▶ [Data]

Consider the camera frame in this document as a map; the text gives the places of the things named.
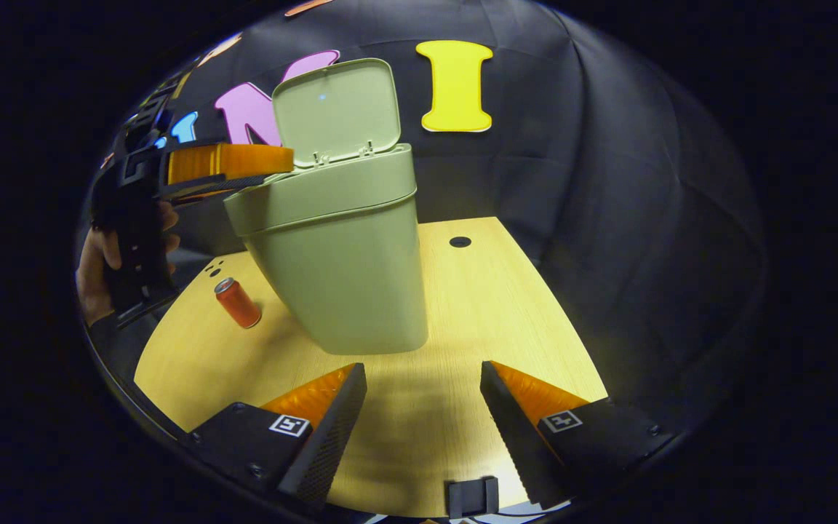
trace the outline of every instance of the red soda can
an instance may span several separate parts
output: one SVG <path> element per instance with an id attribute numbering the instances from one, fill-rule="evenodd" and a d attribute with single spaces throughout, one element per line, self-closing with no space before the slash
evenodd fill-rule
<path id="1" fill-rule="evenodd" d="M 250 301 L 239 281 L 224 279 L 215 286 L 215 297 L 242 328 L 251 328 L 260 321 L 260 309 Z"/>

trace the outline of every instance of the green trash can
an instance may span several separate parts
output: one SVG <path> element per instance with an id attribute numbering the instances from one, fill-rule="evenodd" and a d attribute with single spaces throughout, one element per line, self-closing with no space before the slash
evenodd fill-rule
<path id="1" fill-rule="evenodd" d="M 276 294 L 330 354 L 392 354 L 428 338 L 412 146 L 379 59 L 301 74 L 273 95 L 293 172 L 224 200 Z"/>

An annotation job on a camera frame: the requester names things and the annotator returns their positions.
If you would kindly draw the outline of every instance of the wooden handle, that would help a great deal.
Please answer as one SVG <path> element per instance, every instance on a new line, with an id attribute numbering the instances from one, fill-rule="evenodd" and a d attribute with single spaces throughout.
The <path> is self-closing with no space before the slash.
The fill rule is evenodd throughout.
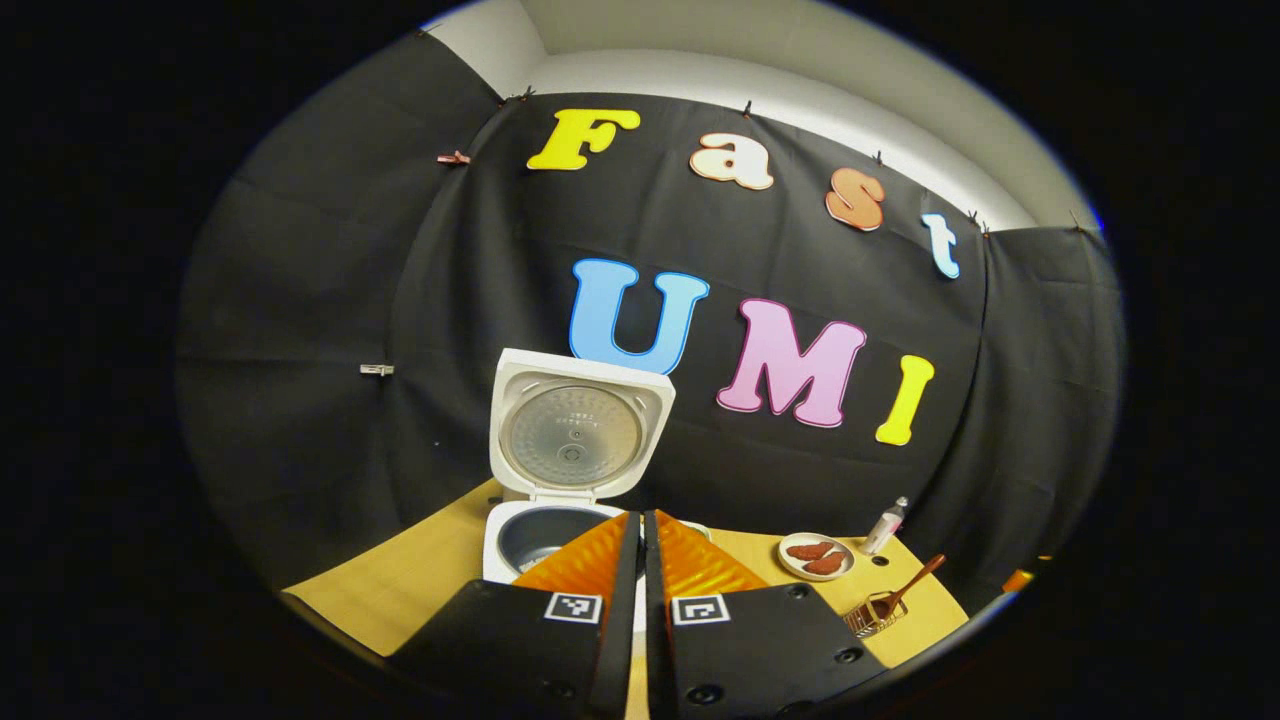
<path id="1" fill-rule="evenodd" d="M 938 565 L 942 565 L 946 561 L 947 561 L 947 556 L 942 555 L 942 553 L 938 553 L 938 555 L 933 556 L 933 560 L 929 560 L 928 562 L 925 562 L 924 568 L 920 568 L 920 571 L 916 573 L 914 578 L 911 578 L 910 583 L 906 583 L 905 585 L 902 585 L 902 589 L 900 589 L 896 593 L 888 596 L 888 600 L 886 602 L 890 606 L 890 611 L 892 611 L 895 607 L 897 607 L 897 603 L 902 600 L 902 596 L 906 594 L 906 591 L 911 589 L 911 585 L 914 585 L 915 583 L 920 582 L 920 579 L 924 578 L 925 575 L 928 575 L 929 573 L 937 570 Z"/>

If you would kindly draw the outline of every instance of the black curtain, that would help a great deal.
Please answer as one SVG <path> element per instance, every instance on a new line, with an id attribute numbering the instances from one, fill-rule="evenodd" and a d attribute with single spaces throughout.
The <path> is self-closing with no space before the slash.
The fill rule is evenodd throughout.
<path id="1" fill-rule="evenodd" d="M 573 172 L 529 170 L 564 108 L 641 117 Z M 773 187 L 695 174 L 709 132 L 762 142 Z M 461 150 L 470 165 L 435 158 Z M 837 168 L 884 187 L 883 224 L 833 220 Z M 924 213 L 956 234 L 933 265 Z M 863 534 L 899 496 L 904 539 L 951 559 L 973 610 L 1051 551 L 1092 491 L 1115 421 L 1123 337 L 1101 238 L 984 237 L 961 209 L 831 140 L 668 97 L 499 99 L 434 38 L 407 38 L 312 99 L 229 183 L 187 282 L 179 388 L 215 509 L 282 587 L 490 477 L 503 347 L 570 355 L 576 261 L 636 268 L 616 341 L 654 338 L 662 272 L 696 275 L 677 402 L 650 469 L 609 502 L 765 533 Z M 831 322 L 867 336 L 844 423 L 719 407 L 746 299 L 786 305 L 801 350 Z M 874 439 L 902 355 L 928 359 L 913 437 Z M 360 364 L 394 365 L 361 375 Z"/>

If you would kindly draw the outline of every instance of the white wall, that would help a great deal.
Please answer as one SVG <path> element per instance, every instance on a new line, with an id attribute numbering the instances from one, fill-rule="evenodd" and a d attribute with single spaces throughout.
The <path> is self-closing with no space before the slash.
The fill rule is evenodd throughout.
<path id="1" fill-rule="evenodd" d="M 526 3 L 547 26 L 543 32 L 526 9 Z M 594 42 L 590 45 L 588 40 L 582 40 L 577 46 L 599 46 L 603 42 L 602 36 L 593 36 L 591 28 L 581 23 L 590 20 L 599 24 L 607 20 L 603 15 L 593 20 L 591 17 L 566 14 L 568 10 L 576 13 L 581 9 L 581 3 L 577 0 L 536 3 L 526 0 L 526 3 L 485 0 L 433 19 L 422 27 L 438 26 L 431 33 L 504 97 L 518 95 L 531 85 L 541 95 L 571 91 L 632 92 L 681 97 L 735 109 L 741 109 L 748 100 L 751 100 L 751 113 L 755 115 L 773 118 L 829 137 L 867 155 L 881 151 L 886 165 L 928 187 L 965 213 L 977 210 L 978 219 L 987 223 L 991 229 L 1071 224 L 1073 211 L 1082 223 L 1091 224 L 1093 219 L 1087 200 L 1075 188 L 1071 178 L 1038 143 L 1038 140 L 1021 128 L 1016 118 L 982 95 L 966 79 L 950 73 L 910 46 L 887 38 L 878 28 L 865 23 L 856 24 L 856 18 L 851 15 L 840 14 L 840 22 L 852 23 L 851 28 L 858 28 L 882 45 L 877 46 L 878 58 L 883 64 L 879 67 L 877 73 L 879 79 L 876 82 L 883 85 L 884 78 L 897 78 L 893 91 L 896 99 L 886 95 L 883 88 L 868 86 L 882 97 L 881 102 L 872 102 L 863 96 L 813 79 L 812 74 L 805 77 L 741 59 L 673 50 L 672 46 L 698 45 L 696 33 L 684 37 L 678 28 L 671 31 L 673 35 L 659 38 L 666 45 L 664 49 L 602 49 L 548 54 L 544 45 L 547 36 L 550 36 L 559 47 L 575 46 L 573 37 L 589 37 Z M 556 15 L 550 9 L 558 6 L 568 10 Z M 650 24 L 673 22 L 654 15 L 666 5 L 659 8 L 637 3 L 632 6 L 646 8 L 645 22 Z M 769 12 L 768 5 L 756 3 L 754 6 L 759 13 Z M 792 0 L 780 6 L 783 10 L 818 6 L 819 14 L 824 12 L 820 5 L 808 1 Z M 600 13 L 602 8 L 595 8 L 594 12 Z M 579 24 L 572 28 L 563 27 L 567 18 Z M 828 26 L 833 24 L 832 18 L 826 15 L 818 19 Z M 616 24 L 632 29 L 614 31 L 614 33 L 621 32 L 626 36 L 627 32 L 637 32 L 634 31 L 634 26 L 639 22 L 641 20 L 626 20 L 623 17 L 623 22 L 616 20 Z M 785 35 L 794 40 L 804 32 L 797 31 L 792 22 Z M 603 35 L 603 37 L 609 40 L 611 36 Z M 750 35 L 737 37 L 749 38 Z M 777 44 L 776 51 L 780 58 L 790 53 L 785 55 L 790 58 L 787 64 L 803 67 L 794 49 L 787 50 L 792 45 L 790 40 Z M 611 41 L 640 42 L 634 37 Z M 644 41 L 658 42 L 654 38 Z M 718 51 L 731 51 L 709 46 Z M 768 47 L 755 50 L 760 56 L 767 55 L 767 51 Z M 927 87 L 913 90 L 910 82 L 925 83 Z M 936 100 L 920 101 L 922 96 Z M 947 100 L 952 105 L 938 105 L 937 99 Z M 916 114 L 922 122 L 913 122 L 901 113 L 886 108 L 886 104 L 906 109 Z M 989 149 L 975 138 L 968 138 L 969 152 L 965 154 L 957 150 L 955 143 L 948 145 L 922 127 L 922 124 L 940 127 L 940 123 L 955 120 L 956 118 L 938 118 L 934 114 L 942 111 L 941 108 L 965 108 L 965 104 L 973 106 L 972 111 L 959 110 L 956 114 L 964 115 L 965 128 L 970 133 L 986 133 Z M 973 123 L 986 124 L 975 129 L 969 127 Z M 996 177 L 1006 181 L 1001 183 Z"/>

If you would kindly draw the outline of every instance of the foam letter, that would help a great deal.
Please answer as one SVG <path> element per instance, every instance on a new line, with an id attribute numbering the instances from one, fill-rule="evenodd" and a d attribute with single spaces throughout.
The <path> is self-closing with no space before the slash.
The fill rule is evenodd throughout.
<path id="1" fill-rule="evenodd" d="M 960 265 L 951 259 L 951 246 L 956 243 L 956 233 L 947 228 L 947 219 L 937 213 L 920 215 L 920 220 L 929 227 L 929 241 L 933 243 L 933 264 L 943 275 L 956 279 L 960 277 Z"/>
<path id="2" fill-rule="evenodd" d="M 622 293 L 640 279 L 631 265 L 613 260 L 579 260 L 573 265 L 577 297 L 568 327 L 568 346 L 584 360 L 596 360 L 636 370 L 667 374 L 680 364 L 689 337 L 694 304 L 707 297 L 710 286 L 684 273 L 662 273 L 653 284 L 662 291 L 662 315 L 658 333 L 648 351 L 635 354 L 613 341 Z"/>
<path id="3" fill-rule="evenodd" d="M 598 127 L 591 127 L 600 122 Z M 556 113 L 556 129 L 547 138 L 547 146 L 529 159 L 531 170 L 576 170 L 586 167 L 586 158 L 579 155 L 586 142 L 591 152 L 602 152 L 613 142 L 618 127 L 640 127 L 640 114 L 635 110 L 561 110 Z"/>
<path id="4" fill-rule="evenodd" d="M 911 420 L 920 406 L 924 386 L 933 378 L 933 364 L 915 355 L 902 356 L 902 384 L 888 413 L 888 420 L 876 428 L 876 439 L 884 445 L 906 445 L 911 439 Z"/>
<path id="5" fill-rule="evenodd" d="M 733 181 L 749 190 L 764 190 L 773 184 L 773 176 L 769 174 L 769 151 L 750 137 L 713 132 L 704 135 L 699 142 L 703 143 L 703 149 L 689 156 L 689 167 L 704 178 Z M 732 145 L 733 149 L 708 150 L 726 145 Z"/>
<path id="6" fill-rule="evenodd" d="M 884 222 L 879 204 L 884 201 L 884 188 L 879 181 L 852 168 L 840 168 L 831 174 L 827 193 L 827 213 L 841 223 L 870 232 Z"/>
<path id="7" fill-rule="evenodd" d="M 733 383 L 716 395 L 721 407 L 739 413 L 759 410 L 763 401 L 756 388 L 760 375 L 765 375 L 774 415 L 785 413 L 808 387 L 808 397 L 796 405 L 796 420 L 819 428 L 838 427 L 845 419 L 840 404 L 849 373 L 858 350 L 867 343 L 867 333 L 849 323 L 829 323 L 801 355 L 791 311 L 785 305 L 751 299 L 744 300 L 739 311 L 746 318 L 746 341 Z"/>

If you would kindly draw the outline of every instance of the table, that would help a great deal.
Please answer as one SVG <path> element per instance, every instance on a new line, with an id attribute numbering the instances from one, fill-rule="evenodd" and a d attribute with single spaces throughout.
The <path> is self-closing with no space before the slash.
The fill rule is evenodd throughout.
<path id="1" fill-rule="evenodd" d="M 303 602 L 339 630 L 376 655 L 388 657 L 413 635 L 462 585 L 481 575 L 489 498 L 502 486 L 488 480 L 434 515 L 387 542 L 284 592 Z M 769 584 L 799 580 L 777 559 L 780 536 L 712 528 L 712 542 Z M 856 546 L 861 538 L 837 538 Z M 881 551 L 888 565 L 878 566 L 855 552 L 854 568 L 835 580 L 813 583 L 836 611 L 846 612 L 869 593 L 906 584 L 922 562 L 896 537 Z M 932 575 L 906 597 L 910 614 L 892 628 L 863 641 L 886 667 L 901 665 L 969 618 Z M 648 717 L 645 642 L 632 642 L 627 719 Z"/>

▶ [Exercise objective] The lines holding the string "help" are what is needed from the material above.

▶ [Task response]
If you would kindly draw the outline of every instance of the wooden handle, that would help a great deal.
If you would kindly draw the outline of every instance of the black curtain, that would help a great deal.
If you would kindly draw the outline of every instance of the white wall, that would help a great deal.
If you would kindly draw the outline of every instance of the foam letter, that would help a great deal.
If you would kindly draw the outline of every instance of the table, that would help a great deal.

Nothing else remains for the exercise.